### WORK REQUIRED
Please say how many lines in the records below contain the word "green". Give only the number.
** INPUT DATA follows **
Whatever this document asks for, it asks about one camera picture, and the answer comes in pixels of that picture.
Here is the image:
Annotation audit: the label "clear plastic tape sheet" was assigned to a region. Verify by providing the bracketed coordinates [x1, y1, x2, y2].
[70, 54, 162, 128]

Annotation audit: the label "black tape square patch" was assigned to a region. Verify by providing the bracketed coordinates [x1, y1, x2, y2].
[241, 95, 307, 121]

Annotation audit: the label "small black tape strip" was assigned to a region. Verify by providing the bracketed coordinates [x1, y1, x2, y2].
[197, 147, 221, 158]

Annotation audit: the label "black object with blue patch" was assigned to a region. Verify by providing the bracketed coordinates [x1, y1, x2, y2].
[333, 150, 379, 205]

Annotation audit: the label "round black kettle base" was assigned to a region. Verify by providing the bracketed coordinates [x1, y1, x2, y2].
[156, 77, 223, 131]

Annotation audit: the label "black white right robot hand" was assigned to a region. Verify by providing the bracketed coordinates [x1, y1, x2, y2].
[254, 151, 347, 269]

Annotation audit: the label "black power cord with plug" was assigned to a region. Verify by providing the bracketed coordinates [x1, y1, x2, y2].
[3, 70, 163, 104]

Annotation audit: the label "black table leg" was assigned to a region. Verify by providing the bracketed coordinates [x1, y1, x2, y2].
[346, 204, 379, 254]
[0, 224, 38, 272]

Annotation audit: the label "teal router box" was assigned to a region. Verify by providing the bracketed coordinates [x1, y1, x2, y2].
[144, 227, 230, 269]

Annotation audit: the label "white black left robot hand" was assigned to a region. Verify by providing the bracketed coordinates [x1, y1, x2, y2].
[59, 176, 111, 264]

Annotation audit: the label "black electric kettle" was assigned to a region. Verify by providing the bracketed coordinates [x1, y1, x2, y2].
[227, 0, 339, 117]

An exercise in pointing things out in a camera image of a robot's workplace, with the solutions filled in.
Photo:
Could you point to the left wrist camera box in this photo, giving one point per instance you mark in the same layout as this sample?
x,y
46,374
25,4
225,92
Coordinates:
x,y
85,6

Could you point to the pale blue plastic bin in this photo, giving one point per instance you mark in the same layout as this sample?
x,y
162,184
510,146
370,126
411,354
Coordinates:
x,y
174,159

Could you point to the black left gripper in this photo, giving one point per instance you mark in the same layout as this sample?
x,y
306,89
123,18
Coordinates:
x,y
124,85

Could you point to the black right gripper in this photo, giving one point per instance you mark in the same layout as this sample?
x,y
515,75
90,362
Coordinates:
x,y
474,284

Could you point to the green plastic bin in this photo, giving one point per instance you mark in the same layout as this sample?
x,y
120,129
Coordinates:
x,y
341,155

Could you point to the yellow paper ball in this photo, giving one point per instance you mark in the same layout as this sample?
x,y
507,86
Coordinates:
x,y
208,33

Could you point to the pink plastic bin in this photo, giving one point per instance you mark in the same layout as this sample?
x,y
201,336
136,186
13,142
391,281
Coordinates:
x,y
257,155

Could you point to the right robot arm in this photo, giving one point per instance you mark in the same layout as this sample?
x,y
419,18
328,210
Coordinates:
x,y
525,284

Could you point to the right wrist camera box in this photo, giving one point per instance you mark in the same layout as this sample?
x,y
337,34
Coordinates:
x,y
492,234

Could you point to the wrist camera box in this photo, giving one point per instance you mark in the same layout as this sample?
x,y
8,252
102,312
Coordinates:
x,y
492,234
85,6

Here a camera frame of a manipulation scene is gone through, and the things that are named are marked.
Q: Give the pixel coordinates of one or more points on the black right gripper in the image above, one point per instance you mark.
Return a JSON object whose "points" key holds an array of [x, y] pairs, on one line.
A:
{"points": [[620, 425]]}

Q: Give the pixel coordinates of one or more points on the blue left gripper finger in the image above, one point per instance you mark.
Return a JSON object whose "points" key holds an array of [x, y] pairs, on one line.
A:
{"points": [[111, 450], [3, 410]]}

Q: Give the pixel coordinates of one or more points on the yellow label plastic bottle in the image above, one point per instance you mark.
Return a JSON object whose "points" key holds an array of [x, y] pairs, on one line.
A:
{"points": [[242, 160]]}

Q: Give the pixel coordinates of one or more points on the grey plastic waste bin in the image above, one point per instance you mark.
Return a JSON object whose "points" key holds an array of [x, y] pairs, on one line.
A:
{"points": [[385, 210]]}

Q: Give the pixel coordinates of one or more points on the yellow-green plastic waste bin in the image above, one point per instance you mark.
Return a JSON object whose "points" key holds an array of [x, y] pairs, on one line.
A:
** End of INPUT DATA **
### RESPONSE FOR THIS EXERCISE
2